» EXERCISE:
Where does the word "great" show up in the records? Copy every line that has it.

[Entries taken from a collection]

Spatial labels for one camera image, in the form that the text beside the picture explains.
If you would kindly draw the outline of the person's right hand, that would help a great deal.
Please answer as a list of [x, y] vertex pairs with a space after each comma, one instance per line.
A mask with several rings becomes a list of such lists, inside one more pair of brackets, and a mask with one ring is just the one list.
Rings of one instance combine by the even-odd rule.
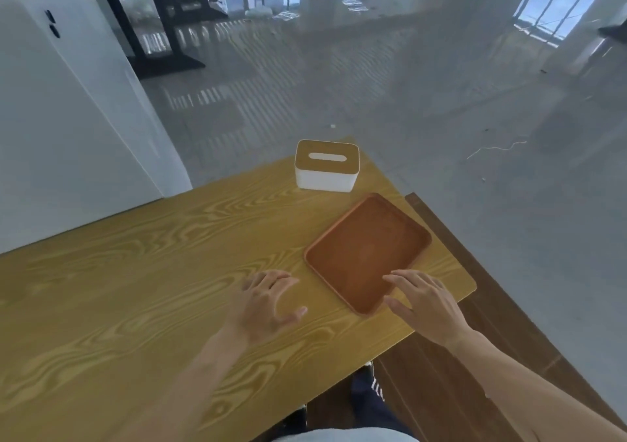
[[468, 325], [458, 303], [443, 283], [417, 270], [395, 270], [384, 275], [406, 297], [407, 307], [416, 314], [416, 333], [449, 351], [474, 330]]

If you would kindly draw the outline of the person's left hand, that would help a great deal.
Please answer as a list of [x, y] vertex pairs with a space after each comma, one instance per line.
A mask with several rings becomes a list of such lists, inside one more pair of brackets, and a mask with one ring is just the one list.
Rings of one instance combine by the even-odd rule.
[[280, 315], [280, 298], [299, 282], [283, 270], [261, 271], [248, 276], [226, 313], [222, 331], [243, 348], [261, 344], [284, 330], [273, 330], [274, 316]]

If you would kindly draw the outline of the person's left forearm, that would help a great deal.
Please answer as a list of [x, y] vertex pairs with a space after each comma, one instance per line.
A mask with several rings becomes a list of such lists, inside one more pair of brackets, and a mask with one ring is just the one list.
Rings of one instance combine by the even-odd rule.
[[216, 388], [248, 345], [241, 328], [222, 327], [163, 395], [110, 442], [184, 442], [197, 429]]

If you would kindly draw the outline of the person's right forearm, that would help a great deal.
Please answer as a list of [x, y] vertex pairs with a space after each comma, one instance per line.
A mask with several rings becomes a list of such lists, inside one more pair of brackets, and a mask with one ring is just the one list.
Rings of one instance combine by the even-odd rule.
[[627, 432], [501, 352], [463, 332], [449, 351], [490, 399], [534, 442], [627, 442]]

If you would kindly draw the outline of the brown wooden tray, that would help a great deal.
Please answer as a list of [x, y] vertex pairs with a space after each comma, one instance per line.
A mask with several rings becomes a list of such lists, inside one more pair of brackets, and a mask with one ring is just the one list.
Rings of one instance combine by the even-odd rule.
[[393, 289], [382, 277], [410, 268], [432, 240], [413, 218], [370, 193], [306, 248], [303, 258], [353, 313], [369, 317]]

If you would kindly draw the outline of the dark brown wooden bench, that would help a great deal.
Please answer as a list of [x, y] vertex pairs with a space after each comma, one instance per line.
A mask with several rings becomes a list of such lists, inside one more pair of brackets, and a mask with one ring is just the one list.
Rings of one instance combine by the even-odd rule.
[[[406, 200], [475, 280], [477, 289], [459, 304], [467, 322], [498, 349], [627, 431], [614, 410], [424, 201], [415, 193]], [[389, 404], [421, 442], [521, 442], [461, 364], [424, 338], [408, 336], [378, 357], [375, 368]]]

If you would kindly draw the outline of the person's dark striped trousers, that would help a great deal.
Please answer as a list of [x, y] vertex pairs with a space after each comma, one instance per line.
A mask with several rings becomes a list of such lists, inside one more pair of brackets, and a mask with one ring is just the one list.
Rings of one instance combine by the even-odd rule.
[[386, 404], [372, 361], [352, 374], [350, 405], [354, 414], [354, 429], [387, 430], [415, 439], [414, 433]]

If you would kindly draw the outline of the person's white shirt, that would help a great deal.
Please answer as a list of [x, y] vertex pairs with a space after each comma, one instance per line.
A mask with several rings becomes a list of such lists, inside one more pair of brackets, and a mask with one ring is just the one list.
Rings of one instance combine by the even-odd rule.
[[276, 438], [271, 442], [419, 442], [419, 440], [387, 428], [353, 428], [311, 430]]

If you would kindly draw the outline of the white tissue box wooden lid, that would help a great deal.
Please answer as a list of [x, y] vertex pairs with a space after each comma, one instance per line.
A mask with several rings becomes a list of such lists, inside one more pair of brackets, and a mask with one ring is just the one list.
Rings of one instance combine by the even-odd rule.
[[294, 169], [298, 188], [349, 193], [360, 172], [360, 150], [353, 143], [302, 139]]

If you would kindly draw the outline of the black-legged table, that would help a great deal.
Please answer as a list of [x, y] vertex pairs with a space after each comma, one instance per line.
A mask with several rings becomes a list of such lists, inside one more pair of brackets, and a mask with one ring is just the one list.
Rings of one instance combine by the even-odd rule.
[[106, 1], [133, 51], [133, 56], [127, 58], [140, 80], [205, 68], [204, 63], [184, 54], [176, 26], [228, 17], [223, 11], [214, 9], [209, 0], [153, 0], [157, 18], [170, 45], [170, 54], [149, 55], [145, 52], [121, 0]]

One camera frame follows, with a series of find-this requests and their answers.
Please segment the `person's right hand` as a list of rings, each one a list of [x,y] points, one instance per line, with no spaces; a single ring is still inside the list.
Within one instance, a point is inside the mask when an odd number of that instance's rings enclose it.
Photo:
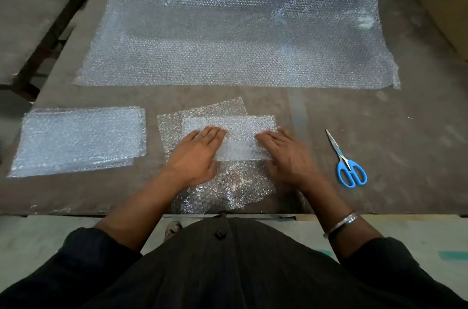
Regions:
[[[307,194],[319,189],[319,185],[324,182],[325,178],[313,161],[307,147],[300,141],[296,141],[297,149],[282,159],[271,159],[267,162],[267,169],[275,180]]]

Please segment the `small bubble wrap sheet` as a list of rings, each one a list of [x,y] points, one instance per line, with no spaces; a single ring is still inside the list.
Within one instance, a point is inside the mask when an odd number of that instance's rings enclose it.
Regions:
[[[161,143],[168,161],[177,144],[195,129],[208,125],[227,131],[216,155],[217,173],[208,182],[180,192],[172,213],[205,214],[241,209],[274,192],[263,161],[267,152],[254,135],[276,127],[275,117],[249,116],[241,97],[157,116]]]

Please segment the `person's right forearm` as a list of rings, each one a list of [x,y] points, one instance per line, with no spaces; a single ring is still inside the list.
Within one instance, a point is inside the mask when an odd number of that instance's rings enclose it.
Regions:
[[[369,241],[383,238],[377,229],[353,211],[327,179],[319,189],[303,195],[340,263]]]

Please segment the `stack of bubble wrap sheets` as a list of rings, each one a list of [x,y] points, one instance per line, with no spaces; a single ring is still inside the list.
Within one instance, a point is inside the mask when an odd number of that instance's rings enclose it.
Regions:
[[[132,166],[146,155],[145,109],[42,109],[25,114],[8,177]]]

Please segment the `dark striped shirt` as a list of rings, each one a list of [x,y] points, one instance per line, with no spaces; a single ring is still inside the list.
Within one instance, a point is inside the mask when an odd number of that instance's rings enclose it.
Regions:
[[[468,309],[468,301],[392,237],[337,263],[266,224],[219,216],[146,255],[99,229],[74,230],[44,265],[0,294],[0,309],[53,308]]]

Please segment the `person's left forearm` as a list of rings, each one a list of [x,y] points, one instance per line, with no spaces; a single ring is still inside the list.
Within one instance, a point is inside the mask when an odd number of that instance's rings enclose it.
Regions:
[[[121,245],[140,252],[176,195],[190,185],[190,177],[163,170],[94,225]]]

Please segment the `large bubble wrap roll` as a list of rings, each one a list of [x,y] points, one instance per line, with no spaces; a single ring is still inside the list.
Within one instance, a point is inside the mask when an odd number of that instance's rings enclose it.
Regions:
[[[378,0],[107,0],[74,83],[400,84]]]

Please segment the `person's left hand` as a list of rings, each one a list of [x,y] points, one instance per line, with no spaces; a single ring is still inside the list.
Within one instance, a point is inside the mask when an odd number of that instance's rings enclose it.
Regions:
[[[205,128],[200,130],[193,141],[184,145],[181,141],[163,168],[161,174],[167,176],[169,182],[177,186],[178,190],[205,183],[217,172],[215,155],[220,146],[205,145]],[[226,130],[221,128],[221,144],[225,135]]]

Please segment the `blue handled scissors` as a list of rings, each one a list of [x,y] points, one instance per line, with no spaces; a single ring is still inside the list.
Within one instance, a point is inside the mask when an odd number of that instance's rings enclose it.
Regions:
[[[338,156],[336,165],[336,175],[340,184],[346,188],[355,188],[363,186],[367,183],[367,175],[365,170],[355,161],[346,158],[335,139],[332,137],[328,129],[325,128],[331,146]]]

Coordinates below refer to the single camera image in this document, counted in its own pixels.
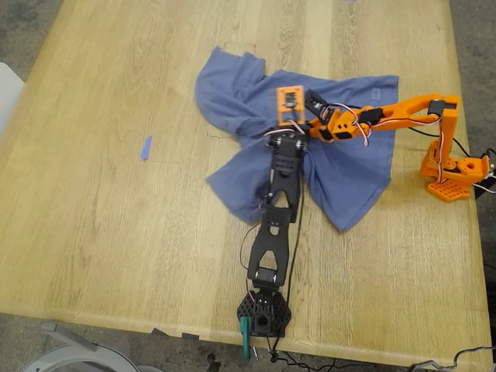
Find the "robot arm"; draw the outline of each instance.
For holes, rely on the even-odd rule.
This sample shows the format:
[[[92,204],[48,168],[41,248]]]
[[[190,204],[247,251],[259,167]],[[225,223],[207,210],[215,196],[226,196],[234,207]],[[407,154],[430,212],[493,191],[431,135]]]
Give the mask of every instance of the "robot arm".
[[[443,98],[434,93],[393,105],[356,109],[341,104],[329,104],[315,92],[309,91],[305,105],[317,117],[308,122],[308,134],[325,142],[364,136],[367,145],[367,137],[371,131],[439,123],[439,137],[427,149],[420,174],[436,178],[436,181],[428,183],[427,190],[442,200],[451,202],[458,198],[468,198],[472,185],[483,180],[491,171],[487,154],[481,158],[453,159],[450,156],[459,100],[456,95]],[[340,106],[345,111],[341,112],[338,109]],[[425,109],[427,114],[417,115],[417,112]]]

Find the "wood grain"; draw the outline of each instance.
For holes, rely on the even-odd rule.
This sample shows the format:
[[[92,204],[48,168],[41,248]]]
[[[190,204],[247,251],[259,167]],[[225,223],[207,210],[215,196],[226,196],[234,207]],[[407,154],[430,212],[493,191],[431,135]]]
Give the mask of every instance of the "wood grain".
[[[249,226],[205,183],[238,145],[193,101],[217,45],[253,46],[267,73],[460,93],[447,0],[67,0],[0,139],[0,312],[241,342]],[[307,195],[281,349],[450,364],[491,342],[475,203],[424,191],[428,144],[397,132],[390,185],[345,233]]]

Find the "blue cloth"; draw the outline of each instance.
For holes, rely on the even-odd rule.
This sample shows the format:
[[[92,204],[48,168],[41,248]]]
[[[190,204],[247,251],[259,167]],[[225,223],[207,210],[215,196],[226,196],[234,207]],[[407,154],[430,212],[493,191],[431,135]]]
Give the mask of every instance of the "blue cloth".
[[[212,190],[234,215],[258,220],[260,199],[267,193],[272,150],[263,133],[277,125],[275,88],[303,85],[328,102],[386,105],[398,100],[398,76],[355,77],[332,81],[288,71],[264,74],[265,60],[250,53],[234,56],[215,48],[195,84],[195,99],[204,117],[235,136],[241,150],[207,178]],[[305,118],[313,118],[306,111]],[[311,139],[304,159],[312,197],[340,231],[354,225],[375,203],[390,180],[394,131],[324,143]]]

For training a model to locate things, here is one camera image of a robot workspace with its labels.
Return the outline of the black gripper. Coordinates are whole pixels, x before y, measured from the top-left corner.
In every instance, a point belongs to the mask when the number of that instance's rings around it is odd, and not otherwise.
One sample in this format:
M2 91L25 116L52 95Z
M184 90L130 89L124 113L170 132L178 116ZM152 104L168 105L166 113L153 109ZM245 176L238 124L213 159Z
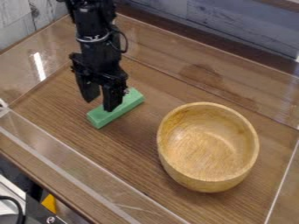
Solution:
M76 33L80 52L69 55L72 72L74 73L78 91L85 102L92 102L102 90L102 106L112 112L122 103L126 93L126 73L120 66L120 39L125 34L118 29L105 29L101 34Z

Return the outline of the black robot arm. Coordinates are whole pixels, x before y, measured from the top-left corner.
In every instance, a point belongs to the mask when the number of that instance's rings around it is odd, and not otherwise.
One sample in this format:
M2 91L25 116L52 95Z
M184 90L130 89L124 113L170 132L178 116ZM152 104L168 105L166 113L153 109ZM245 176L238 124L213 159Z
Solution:
M70 71L85 102L102 95L102 108L112 112L122 103L126 91L126 72L120 66L121 54L128 50L125 34L114 19L113 0L56 0L65 3L76 27L80 52L72 52Z

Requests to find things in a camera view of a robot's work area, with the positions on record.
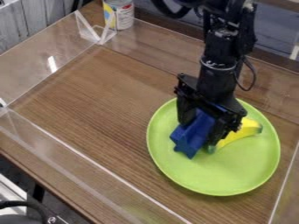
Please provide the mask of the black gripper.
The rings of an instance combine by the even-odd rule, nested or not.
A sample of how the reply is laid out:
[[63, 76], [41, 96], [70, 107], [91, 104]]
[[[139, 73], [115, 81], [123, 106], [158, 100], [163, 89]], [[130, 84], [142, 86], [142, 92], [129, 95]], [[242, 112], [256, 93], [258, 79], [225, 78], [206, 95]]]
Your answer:
[[215, 146], [231, 131], [237, 131], [247, 111], [235, 98], [243, 59], [230, 63], [201, 59], [198, 78], [186, 73], [178, 75], [175, 93], [178, 97], [178, 121], [187, 126], [197, 117], [197, 109], [217, 119], [209, 134], [207, 147]]

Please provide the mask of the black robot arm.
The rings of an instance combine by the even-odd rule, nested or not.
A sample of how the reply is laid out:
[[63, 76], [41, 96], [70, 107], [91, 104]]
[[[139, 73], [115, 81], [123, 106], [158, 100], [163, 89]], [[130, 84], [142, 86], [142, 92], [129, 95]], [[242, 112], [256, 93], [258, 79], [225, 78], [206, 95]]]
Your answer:
[[242, 119], [249, 114], [235, 98], [235, 89], [258, 41], [258, 4], [256, 0], [174, 0], [181, 9], [173, 11], [165, 0], [151, 1], [170, 18], [182, 18], [194, 11], [203, 19], [201, 75], [179, 73], [174, 90], [179, 121], [171, 134], [174, 149], [193, 158], [202, 148], [217, 150], [230, 132], [242, 129]]

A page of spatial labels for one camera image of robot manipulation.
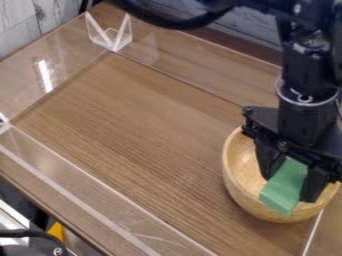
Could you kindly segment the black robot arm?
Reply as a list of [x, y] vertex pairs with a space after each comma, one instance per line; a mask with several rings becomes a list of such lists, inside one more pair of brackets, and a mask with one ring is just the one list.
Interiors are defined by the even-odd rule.
[[244, 108], [242, 133], [253, 138], [262, 177], [285, 159], [308, 170], [300, 200], [313, 203], [342, 181], [342, 0], [200, 0], [210, 12], [249, 7], [276, 16], [282, 73], [278, 106]]

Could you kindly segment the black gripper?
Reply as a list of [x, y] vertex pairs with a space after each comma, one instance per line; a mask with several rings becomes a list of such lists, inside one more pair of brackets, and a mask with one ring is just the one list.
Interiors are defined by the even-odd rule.
[[301, 201], [316, 203], [331, 182], [342, 181], [341, 100], [246, 106], [242, 133], [254, 140], [262, 177], [269, 180], [288, 157], [308, 166]]

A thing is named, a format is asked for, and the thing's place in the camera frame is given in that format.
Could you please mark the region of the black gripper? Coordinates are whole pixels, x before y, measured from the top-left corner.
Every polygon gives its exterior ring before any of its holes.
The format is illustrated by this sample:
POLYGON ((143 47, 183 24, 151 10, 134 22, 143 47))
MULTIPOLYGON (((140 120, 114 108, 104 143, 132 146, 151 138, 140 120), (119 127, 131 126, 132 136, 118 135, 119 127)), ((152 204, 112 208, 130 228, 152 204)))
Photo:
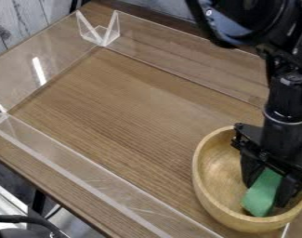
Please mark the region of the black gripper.
POLYGON ((266 112, 263 125, 235 123, 231 146, 239 151, 242 181, 250 188, 269 168, 282 176, 275 206, 302 192, 302 115, 266 112))

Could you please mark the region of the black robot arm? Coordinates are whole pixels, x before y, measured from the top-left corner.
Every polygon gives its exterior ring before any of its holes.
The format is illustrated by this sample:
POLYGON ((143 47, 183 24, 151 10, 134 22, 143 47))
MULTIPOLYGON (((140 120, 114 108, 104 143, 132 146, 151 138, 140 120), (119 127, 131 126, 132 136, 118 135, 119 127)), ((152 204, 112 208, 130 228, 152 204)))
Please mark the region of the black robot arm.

» WORKED SOLUTION:
If you would kindly draw the outline of the person's right hand, that would help a great deal.
If you would kindly draw the outline of the person's left hand, that would help a great deal.
If you would kindly draw the outline of the person's left forearm, that would help a great deal.
If you would kindly draw the outline of the person's right forearm, that would help a great deal.
If you would kindly draw the outline of the brown wooden tray, that would help a great deal.
If you would kindly draw the outline of the dark brown wooden bench, that would help a great deal.
If you would kindly draw the outline of the person's dark striped trousers, that would help a great deal.
If you would kindly draw the outline of the person's white shirt, that would help a great deal.
If you would kindly draw the outline of the white tissue box wooden lid, that would help a great deal.
If you would kindly draw the outline of the black-legged table, that would help a great deal.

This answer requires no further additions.